Quelques semaines plus tard, Jean Claude de l’Estrac débarquait à Madagascar. J’aimais bien quand il venait en visite. Il mijotait toujours de bons petits plats, principalement à base de fruits de mer − qui étaient en surabondance ici. Mais, cet après-midi, Jean-Claude était mal en point. Il m’a fait venir au Colbert, hôtel cossu du centre-ville, au milieu d’une marée humaine en haillons. Il était alité. Il vomissait et pensait qu’il avait contracté une gastro-entérite. Pourtant, c’était un habitué de Madagascar.

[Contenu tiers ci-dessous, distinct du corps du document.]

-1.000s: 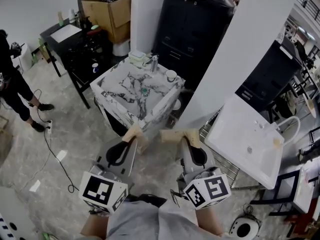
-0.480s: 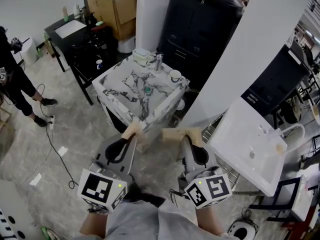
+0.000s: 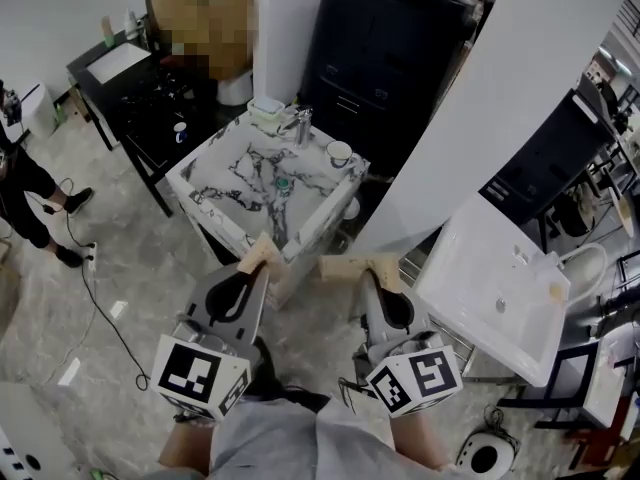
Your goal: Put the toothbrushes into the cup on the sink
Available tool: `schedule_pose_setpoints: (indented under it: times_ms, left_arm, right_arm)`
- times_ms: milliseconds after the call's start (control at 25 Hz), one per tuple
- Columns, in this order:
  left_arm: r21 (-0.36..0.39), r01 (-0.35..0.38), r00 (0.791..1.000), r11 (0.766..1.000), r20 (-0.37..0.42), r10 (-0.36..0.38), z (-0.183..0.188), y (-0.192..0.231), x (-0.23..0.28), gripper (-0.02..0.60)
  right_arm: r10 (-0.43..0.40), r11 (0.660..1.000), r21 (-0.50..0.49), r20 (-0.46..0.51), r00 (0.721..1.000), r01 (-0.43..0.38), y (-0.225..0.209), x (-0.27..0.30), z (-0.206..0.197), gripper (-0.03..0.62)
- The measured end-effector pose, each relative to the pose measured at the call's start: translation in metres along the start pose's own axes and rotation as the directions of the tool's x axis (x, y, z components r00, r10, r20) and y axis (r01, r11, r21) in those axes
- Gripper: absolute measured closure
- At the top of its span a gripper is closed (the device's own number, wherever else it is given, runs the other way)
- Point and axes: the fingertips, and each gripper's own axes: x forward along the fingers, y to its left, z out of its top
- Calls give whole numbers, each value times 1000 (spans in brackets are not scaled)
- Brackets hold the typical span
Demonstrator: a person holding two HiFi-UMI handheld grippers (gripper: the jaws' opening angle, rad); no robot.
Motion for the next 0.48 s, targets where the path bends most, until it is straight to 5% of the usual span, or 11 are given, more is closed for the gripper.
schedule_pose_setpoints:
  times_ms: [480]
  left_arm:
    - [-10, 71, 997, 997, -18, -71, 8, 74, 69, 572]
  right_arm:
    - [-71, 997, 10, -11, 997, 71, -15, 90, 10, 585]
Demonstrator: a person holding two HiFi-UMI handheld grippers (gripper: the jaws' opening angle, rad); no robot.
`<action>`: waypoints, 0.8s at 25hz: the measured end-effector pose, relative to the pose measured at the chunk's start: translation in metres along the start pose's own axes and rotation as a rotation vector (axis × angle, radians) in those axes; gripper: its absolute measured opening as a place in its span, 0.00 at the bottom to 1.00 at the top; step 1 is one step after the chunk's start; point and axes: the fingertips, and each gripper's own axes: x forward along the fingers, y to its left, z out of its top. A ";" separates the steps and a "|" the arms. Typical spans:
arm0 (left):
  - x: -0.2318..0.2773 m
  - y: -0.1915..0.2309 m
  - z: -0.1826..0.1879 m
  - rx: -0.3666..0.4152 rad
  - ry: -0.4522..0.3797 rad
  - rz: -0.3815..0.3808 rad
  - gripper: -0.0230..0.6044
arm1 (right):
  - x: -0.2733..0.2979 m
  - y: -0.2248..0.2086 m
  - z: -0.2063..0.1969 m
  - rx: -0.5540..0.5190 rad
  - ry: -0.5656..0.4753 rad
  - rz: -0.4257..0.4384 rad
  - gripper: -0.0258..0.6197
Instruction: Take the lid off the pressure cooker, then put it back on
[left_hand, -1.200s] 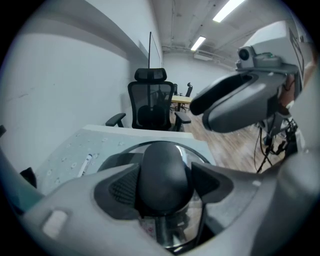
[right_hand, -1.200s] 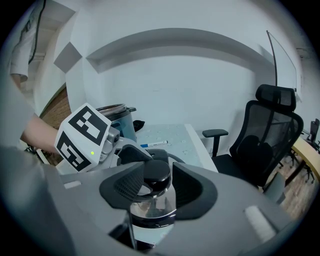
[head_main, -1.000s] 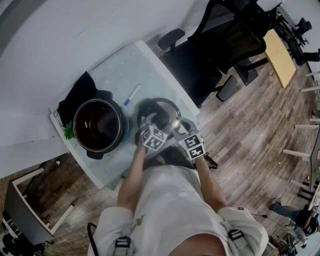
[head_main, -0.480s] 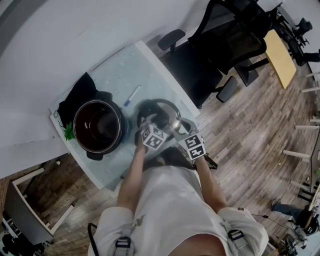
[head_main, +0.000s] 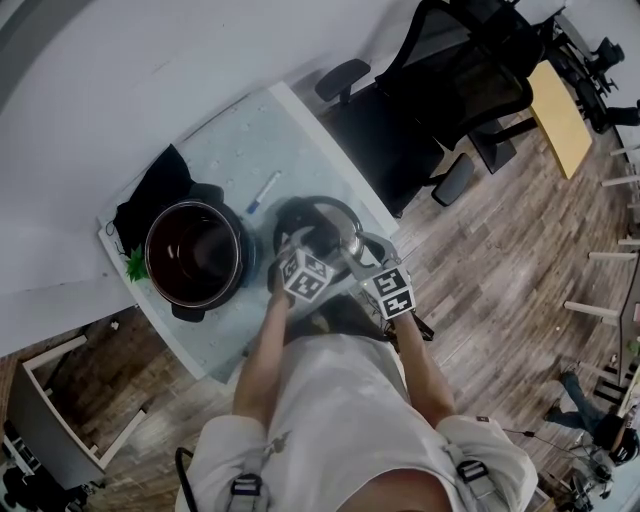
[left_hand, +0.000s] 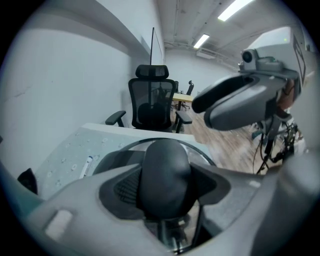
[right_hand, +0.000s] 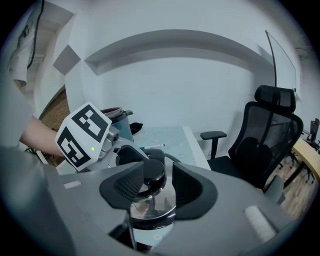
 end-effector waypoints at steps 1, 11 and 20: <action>-0.003 0.000 0.005 0.000 -0.009 -0.001 0.48 | -0.001 0.000 0.003 -0.004 -0.007 0.001 0.32; -0.045 0.004 0.062 0.039 -0.084 -0.009 0.47 | -0.022 0.004 0.049 -0.057 -0.046 0.011 0.32; -0.092 0.015 0.104 0.081 -0.133 0.024 0.47 | -0.048 0.009 0.096 -0.111 -0.083 0.001 0.32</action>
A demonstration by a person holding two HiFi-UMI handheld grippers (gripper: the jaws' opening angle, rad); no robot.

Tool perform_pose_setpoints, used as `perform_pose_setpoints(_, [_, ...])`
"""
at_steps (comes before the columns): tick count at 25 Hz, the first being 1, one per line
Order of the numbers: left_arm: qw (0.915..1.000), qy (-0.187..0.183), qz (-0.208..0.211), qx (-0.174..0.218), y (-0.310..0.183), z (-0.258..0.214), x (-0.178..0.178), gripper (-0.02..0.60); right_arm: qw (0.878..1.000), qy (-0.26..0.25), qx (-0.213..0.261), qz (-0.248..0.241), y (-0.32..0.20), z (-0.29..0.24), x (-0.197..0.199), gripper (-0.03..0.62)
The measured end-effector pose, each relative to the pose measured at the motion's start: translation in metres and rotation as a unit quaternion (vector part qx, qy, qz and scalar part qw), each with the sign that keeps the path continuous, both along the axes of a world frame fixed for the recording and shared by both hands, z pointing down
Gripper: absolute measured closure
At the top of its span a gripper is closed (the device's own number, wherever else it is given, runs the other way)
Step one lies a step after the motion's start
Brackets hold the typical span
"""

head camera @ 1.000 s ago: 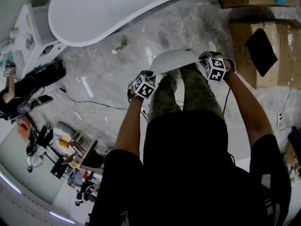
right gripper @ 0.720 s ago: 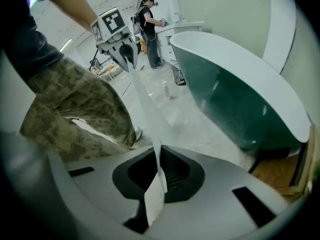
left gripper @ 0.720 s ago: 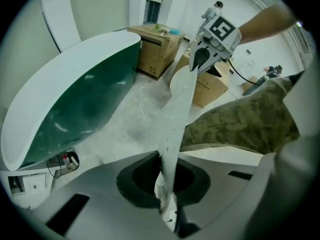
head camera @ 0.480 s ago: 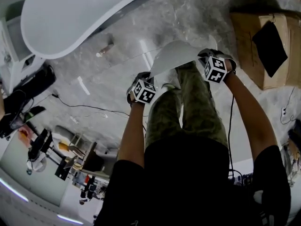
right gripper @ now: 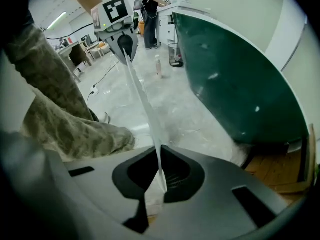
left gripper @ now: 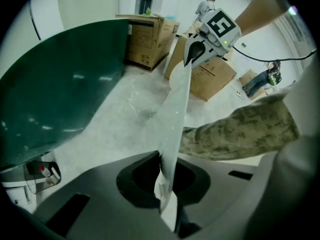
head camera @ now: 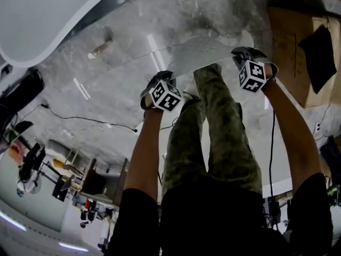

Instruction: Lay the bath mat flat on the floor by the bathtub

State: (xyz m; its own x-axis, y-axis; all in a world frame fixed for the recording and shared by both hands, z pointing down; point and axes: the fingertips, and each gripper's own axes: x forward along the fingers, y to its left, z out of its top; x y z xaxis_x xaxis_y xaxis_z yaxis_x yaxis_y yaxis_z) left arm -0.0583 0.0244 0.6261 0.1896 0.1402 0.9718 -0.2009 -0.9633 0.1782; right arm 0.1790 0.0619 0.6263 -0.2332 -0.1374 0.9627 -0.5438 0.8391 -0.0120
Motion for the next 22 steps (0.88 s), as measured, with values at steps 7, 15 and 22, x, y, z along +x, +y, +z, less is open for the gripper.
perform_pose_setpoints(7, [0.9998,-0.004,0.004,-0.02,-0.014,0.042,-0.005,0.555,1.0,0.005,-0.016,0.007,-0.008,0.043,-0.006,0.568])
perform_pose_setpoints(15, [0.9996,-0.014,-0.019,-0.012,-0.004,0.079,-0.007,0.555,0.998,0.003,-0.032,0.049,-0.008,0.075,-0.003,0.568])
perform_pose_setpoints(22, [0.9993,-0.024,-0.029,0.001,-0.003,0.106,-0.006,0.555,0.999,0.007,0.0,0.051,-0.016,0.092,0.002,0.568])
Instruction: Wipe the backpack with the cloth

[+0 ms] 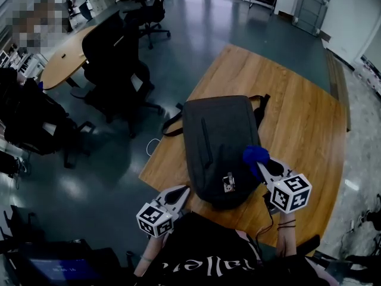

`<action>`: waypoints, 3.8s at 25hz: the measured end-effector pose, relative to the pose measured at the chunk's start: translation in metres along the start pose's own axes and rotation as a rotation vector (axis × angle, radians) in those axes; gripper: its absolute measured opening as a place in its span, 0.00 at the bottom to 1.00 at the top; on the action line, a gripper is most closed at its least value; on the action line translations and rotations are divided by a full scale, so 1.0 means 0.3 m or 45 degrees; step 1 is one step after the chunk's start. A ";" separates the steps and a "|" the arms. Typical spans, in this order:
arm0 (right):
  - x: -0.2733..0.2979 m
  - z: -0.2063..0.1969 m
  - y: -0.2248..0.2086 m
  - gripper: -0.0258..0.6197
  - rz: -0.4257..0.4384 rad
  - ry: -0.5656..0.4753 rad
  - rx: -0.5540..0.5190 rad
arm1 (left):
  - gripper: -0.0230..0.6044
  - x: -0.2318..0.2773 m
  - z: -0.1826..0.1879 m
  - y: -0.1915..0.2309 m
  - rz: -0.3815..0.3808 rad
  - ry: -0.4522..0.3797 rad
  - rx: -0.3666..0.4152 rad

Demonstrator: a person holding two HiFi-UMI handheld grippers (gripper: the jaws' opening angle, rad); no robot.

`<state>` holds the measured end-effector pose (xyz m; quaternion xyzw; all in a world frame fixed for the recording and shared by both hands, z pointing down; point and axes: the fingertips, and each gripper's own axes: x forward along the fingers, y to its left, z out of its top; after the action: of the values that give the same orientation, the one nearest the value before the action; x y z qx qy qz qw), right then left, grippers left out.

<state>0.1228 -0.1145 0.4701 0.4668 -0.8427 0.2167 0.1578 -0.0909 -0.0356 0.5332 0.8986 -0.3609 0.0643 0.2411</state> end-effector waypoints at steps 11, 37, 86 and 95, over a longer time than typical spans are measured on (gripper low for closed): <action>0.357 0.180 0.629 0.12 0.561 -0.021 -0.237 | 0.03 -0.034 0.021 0.022 0.040 -0.008 -0.005; 0.257 0.019 -0.050 0.13 0.118 0.088 -0.101 | 0.03 0.038 0.019 -0.041 -0.029 0.016 0.014; 0.671 0.250 0.341 0.13 0.412 0.078 -0.067 | 0.03 0.001 -0.004 0.046 0.025 -0.005 -0.059; 0.475 0.238 -0.094 0.13 0.142 0.005 0.076 | 0.03 0.044 0.006 0.018 -0.043 0.021 -0.038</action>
<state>0.0693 -0.2666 0.4820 0.4232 -0.8603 0.2510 0.1332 -0.0849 -0.0480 0.5377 0.9004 -0.3444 0.0622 0.2585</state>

D’une voix faible, visiblement pas bien dans sa peau, il m’a dit rapidement : «Bravo. Tu seras nommé rédacteur en chef. Je démissionne à la tête des rédactions de l’express ; je ne ferai plus d’éditoriaux ; je vais me concentrer sur la direction générale.»

Il m’explique qu’il pourrait être nommé à un poste important. En amont de cette nomination, il préfère prendre du recul par rapport à l’actualité en général, à la politique en particulier. À la fin de l’année 2005, Jean Claude sort un communiqué en Une de l’express qui se lit ainsi : «À la tête de jeunes institutions, placez des administrateurs d’expérience. À celles qui sont bien rodées, injectez du sang neuf. Cette recette de base du management a inspiré la direction de La Sentinelle. Elle confie, dès janvier 2006, la responsabilité des rédactions de ses diverses publications à une jeune équipe de journalistes. Il y a dix ans, quand La Sentinelle était encore trentenaire, Jean Claude de l’Estrac prenait la direction générale et la direction des publications du groupe pour les moderniser afin d’offrir aux lecteurs une presse de qualité, susceptible de rendre compte de l’évolution du pays (…) À partir de l’année prochaine, l’administrateur général de La Sentinelle conserve cette fonction mais cède la direction des publications à Ariane Cavalot de l’Estrac. Le rédacteur en chef de l’express sera Raj Meetarbhan. Il sera assisté de Stéphane Saminaden. La rédaction en chef de l’express dimanche sera confiée à Nad Sivaramen, qui sera épaulé par Rabin Bhujun. À 5-Plus, Michaëlla Seblin sera nommée rédactrice en chef adjointe à Darlmah Naëck.» Le communiqué ajoute : «(…) Nad Sivaramen a partagé, avec Isabelle Motchane-Brun, l’intérim aux commandes de l’expressdimanche au départ de Jérôme Boulle, délégué par La Sentinelle à l’express de Madagascar, son partenaire. Détenteur d’un Diplôme d’études supérieures spécialisées (DESS) en communication, avec option journalisme, de l’université de la Réunion, Nad a agi comme formateur auprès de l’équipe éditoriale du journal malgache. De nature curieuse, de caractère conciliateur, Nad a les qualités d’un meneur d’équipe (…) La confiance qui lui a été faite rend Nad Sivaramen enthousiaste : ‘Accéder à ce poste à 30 ans est incroyablement excitant, dit-il. Mais ce qui rend l’aventure tout aussi stimulante, c’est de prendre la relève d’une personnalité de la trempe de Jean Claude de l’Estrac.’» (...)

Extrait du livre 60 ans : Le récit d’un journal et d’un pays.